* [Exercise goal]: Every line of the listing below is to be repeated exactly; the pictures stay out.

* [Exercise materials]:
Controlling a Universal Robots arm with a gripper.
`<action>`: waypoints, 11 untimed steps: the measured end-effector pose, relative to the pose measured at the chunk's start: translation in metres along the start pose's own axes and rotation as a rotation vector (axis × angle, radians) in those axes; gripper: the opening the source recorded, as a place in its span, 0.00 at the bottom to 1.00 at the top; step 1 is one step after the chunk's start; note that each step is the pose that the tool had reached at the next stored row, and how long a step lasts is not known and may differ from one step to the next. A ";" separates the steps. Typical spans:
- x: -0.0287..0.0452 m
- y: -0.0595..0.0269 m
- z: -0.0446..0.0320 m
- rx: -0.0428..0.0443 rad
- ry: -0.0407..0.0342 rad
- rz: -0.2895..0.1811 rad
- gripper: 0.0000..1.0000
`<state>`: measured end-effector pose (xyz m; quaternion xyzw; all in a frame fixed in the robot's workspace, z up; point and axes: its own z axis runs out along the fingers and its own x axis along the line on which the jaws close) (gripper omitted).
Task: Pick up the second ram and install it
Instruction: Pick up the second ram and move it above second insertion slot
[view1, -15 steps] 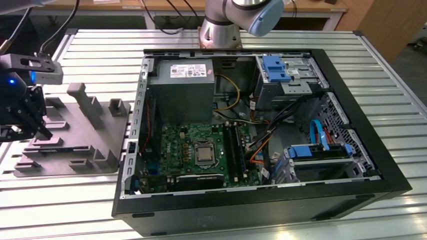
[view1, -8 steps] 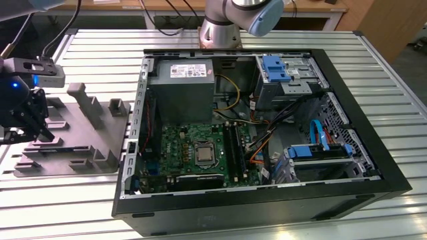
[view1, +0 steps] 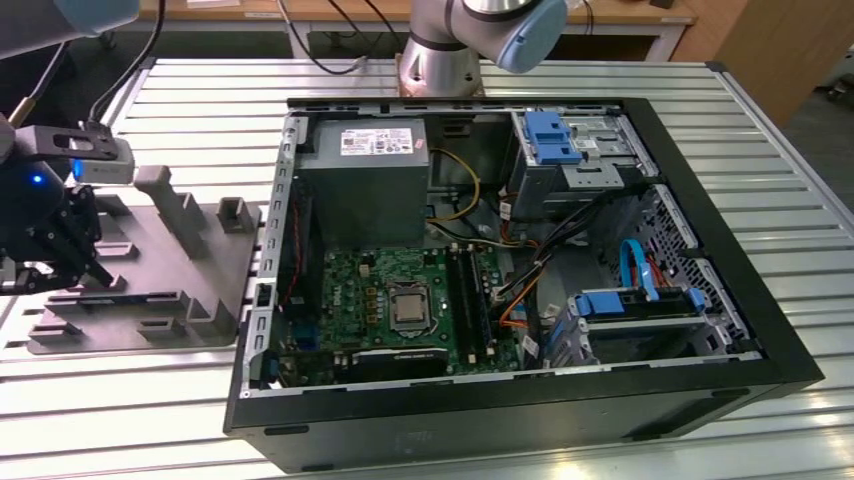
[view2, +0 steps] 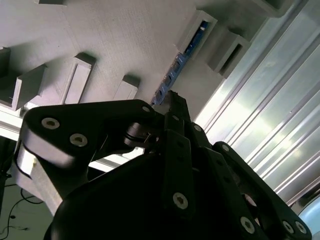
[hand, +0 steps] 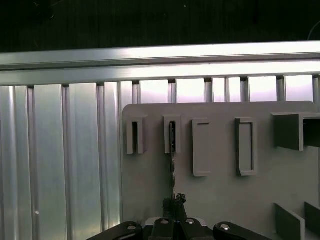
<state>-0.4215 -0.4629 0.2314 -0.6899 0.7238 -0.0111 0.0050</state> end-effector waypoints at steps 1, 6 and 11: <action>0.0000 0.0001 0.0011 0.0001 0.0000 0.000 0.10; -0.0001 0.0009 0.0053 0.0006 0.0000 0.000 0.10; -0.0001 0.0019 0.0087 0.0008 0.0000 0.000 0.10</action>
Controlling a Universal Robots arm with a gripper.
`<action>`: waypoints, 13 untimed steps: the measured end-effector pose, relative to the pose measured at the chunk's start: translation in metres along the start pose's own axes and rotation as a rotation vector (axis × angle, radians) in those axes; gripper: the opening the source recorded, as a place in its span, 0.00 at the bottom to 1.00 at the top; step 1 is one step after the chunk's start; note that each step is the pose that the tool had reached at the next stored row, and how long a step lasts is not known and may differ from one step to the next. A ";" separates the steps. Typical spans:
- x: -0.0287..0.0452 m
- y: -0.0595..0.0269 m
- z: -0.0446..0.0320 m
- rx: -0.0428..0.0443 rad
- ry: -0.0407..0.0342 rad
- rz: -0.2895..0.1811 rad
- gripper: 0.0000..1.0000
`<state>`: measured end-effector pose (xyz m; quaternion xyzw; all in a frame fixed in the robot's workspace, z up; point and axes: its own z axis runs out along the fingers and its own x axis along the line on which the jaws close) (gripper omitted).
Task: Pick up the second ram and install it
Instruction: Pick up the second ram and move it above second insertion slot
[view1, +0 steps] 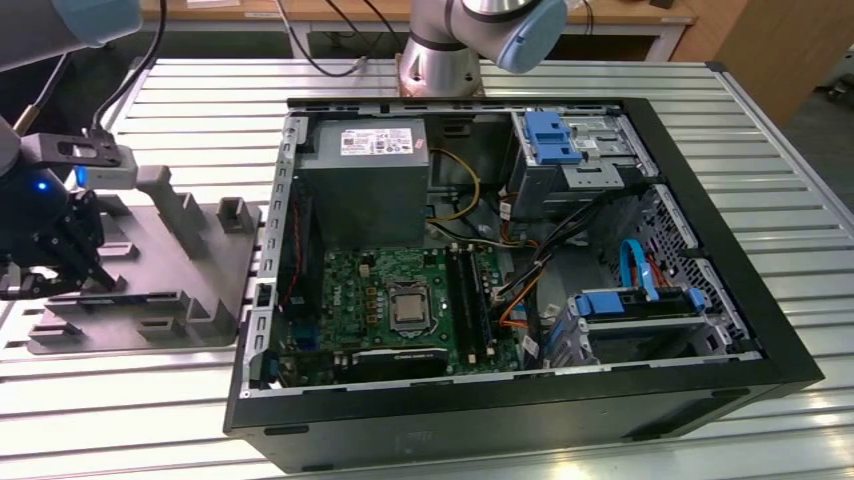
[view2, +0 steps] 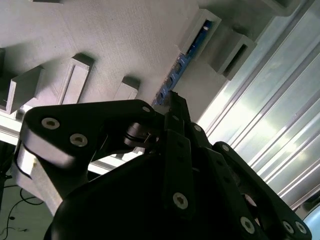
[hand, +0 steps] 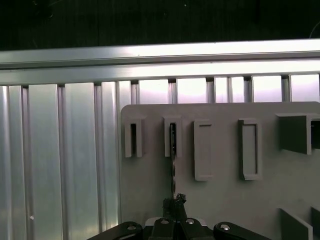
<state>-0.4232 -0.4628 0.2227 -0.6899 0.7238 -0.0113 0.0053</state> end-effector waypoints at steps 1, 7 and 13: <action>0.0000 0.0001 0.0009 0.0001 -0.0001 0.000 0.10; 0.0000 0.0007 0.0060 0.0003 0.0000 0.000 0.10; 0.0000 0.0008 0.0067 0.0003 0.0000 0.000 0.10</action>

* [Answer box]:
Controlling a Universal Robots arm with a gripper.
`<action>`: waypoints, 11 untimed steps: the measured end-effector pose, relative to the pose measured at the chunk's start: translation in metres along the start pose's own axes and rotation as a rotation vector (axis × angle, radians) in those axes; gripper: the opening the source recorded, as a place in its span, 0.00 at the bottom to 1.00 at the top; step 1 is one step after the chunk's start; note that each step is the pose that the tool had reached at the next stored row, and how long a step lasts is not known and may differ from one step to the next. A ";" separates the steps. Typical spans:
- x: -0.0287..0.0452 m
- y: -0.0595..0.0269 m
- z: -0.0446..0.0320 m
- rx: -0.0428..0.0443 rad
- ry: -0.0407..0.0342 rad
- rz: -0.2895..0.1811 rad
- gripper: 0.0000..1.0000
`<state>`: measured end-effector pose (xyz m; quaternion xyzw; all in a frame fixed in the robot's workspace, z up; point and axes: its own z axis runs out along the fingers and its own x axis along the line on which the jaws close) (gripper omitted).
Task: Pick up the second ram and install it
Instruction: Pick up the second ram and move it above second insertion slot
[view1, -15 steps] 
[view1, -8 steps] 
[view1, +0 steps] 
[view2, +0 steps] 
[hand, +0 steps] 
<state>-0.4215 -0.4629 0.2314 -0.6899 0.7238 -0.0111 0.0050</state> end-effector waypoints at steps 1, 6 and 11: <action>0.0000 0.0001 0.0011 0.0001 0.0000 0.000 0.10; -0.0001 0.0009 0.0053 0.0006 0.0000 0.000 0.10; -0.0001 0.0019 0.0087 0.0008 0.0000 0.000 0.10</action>
Controlling a Universal Robots arm with a gripper.
`<action>`: waypoints, 13 untimed steps: the measured end-effector pose, relative to the pose measured at the chunk's start: translation in metres along the start pose's own axes and rotation as a rotation vector (axis × angle, radians) in those axes; gripper: the opening the source recorded, as a place in its span, 0.00 at the bottom to 1.00 at the top; step 1 is one step after the chunk's start; note that each step is the pose that the tool had reached at the next stored row, and how long a step lasts is not known and may differ from one step to the next. A ";" separates the steps. Typical spans:
- x: -0.0287..0.0452 m
- y: -0.0595..0.0269 m
- z: -0.0446..0.0320 m
- rx: -0.0428..0.0443 rad
- ry: -0.0407..0.0342 rad
- rz: -0.2895..0.1811 rad
- gripper: 0.0000..1.0000
`<state>`: measured end-effector pose (xyz m; quaternion xyzw; all in a frame fixed in the robot's workspace, z up; point and axes: its own z axis runs out along the fingers and its own x axis along the line on which the jaws close) (gripper omitted).
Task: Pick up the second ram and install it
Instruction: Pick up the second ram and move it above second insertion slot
[view1, +0 steps] 
[view2, +0 steps] 
[hand, +0 steps] 
<state>-0.4232 -0.4628 0.2227 -0.6899 0.7238 -0.0113 0.0053</state> end-effector waypoints at steps 1, 7 and 13: <action>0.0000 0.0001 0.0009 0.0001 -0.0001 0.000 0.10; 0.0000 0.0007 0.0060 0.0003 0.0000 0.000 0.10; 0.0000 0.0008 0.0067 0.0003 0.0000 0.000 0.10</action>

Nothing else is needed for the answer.